▶ _What the task asks_
Could you write out the line containing "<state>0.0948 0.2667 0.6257" and all the lines below it in the data, exactly, through the final one and nothing else?

▶ _Task inputs_
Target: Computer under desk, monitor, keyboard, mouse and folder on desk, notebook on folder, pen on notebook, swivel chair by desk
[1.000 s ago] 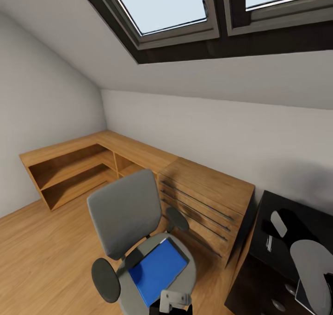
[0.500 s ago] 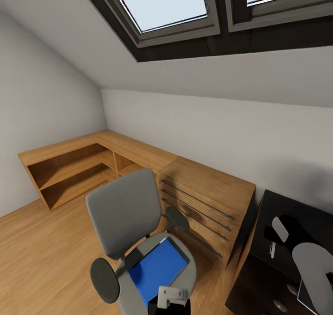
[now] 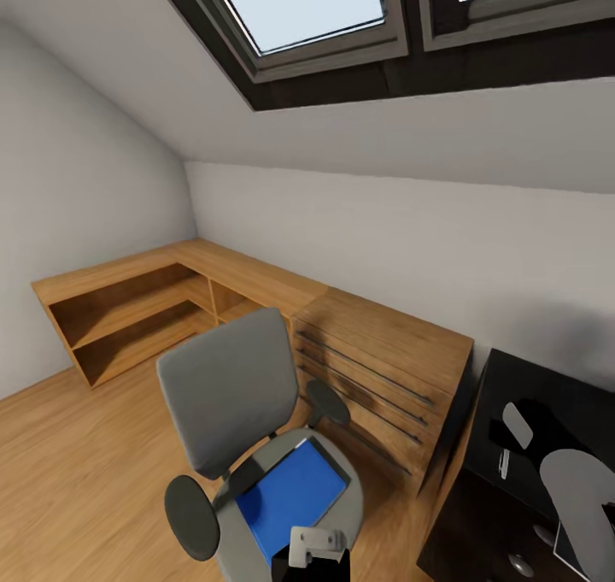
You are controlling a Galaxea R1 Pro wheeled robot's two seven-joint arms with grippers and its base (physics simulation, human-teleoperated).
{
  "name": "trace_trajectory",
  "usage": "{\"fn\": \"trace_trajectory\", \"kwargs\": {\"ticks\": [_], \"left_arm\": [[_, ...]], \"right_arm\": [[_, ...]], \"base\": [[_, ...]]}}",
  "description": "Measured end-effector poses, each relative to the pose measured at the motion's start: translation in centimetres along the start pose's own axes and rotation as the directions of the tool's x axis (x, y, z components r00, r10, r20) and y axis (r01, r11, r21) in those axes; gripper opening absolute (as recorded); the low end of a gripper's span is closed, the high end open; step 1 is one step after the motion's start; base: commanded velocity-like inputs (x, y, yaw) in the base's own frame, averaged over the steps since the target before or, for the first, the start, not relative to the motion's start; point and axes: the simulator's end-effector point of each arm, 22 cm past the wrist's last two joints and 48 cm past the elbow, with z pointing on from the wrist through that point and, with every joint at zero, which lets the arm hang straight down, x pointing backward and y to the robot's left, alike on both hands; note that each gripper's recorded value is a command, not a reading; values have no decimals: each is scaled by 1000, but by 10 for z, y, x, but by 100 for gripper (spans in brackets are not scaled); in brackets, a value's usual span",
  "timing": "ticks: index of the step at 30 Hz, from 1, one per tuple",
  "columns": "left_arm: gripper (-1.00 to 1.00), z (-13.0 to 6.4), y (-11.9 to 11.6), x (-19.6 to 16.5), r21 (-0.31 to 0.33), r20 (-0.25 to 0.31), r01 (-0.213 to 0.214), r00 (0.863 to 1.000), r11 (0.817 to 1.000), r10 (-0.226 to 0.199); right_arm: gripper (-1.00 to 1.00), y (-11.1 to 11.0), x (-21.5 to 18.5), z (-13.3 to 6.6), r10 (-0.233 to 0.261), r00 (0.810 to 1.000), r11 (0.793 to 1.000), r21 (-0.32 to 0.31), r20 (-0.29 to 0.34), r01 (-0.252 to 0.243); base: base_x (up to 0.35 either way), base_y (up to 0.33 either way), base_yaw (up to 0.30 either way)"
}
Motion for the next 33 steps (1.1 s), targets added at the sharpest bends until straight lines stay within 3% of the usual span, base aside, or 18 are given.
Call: {"fn": "trace_trajectory", "kwargs": {"ticks": [10,13,33], "left_arm": [[100,9,3,5,2,1,2,1000,1000,-2],[100,8,1,-4,11,24,8,1000,1000,-8],[100,26,5,6,24,26,23,999,999,-24]], "right_arm": [[-100,-11,1,16,15,1000,1000,22,26,-15],[-100,-17,-2,20,22,999,999,30,42,-24],[-100,-14,5,44,27,998,999,34,56,-29]], "base": [[0,0,0],[0,0,0],[0,0,0]]}}
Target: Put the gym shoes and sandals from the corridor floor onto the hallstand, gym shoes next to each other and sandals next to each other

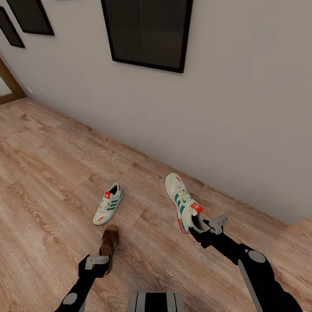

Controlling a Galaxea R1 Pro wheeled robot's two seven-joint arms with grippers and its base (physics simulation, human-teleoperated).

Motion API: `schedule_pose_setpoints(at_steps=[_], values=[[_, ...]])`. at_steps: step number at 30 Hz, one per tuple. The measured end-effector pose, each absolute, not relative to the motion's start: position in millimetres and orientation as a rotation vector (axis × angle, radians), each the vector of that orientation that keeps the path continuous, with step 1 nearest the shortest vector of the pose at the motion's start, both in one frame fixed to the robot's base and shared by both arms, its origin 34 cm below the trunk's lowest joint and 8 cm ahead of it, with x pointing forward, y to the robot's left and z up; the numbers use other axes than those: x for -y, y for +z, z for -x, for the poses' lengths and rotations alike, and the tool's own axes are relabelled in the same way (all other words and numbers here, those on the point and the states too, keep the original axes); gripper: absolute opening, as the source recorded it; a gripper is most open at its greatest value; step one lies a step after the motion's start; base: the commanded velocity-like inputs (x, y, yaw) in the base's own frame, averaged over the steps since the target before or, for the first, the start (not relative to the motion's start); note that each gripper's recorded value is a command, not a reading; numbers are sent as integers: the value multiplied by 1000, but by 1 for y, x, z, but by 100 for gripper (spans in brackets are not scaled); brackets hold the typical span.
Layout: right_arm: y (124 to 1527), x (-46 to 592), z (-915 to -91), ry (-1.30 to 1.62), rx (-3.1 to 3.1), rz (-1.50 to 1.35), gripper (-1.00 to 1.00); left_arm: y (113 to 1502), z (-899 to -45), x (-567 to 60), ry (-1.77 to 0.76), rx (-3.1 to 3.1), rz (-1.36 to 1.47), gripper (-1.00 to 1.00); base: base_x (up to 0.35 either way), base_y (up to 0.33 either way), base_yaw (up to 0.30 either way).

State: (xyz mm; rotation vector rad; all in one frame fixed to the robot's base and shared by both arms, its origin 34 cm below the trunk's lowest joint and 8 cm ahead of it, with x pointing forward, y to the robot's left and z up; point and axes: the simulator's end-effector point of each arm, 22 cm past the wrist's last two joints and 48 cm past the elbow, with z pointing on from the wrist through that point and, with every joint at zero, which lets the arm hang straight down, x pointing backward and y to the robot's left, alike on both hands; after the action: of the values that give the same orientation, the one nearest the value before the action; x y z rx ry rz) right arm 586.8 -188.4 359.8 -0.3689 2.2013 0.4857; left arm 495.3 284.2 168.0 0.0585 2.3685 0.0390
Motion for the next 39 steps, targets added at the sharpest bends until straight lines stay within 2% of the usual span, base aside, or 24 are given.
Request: schedule_pose_setpoints(at_steps=[16, 39], values=[[331, 188, -578, 503, -2256, 358, -100, 147, -483, -254, -22, -2410, -43, 100, 0, 0, 0], [295, 188, -564, 523, -2323, 347, -100, 119, -457, -261, -3, -2480, -18, 100, 0, 0, 0]])
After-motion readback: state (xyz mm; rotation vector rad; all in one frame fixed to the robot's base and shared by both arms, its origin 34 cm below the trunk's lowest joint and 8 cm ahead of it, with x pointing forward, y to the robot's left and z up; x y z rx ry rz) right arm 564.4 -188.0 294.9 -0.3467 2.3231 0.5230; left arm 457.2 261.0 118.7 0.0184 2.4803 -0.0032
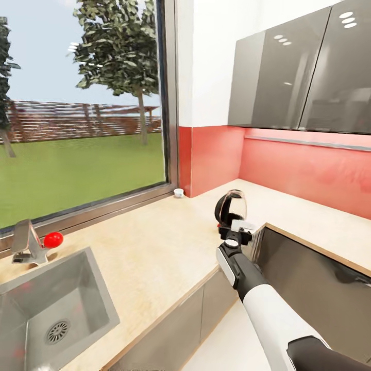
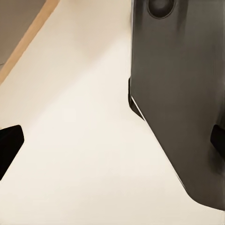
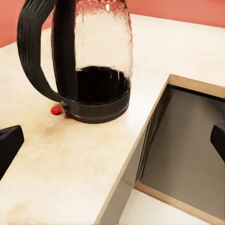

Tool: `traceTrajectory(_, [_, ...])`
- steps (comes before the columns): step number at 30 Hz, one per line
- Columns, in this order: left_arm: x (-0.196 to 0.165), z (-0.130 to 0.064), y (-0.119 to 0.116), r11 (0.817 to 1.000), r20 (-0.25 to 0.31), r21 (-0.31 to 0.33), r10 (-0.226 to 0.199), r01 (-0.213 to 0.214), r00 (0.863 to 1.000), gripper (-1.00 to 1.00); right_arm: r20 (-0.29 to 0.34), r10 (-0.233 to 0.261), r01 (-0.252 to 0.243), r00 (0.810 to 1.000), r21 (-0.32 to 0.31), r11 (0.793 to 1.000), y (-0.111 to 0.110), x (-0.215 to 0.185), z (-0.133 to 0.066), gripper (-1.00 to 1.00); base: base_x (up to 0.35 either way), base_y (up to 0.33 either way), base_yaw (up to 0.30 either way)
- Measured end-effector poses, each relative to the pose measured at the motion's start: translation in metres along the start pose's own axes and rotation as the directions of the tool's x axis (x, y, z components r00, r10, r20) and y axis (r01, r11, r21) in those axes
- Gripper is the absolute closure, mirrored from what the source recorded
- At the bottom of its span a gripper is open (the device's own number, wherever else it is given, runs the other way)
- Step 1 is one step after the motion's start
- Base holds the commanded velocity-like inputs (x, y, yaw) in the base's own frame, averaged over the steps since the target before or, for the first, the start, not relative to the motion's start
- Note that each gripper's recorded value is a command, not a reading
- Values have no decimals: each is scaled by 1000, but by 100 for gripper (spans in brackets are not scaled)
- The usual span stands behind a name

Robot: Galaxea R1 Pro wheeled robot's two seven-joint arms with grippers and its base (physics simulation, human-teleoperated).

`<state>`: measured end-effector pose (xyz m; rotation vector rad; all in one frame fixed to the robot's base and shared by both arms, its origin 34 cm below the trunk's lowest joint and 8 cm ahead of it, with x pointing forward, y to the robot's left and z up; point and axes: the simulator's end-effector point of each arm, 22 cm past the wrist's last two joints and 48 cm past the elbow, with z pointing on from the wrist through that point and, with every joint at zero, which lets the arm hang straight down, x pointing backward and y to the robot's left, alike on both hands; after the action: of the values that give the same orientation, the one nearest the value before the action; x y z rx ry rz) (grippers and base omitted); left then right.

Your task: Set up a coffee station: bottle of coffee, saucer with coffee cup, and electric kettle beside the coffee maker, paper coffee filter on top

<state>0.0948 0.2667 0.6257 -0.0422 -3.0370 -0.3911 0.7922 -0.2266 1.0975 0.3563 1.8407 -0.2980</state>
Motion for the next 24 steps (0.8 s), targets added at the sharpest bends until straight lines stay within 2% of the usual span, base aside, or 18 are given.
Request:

▶ _Result of this exercise_
<state>0.0948 0.2667 0.6257 -0.0422 -3.0370 -0.3911 0.7922 -0.2266 1.0975 0.3563 1.8407 -0.2980</state>
Motion for the next 24 steps (0.8 s), targets added at the sharpest bends until straight lines stay within 2% of the usual span, base aside, or 18 are given.
Request:

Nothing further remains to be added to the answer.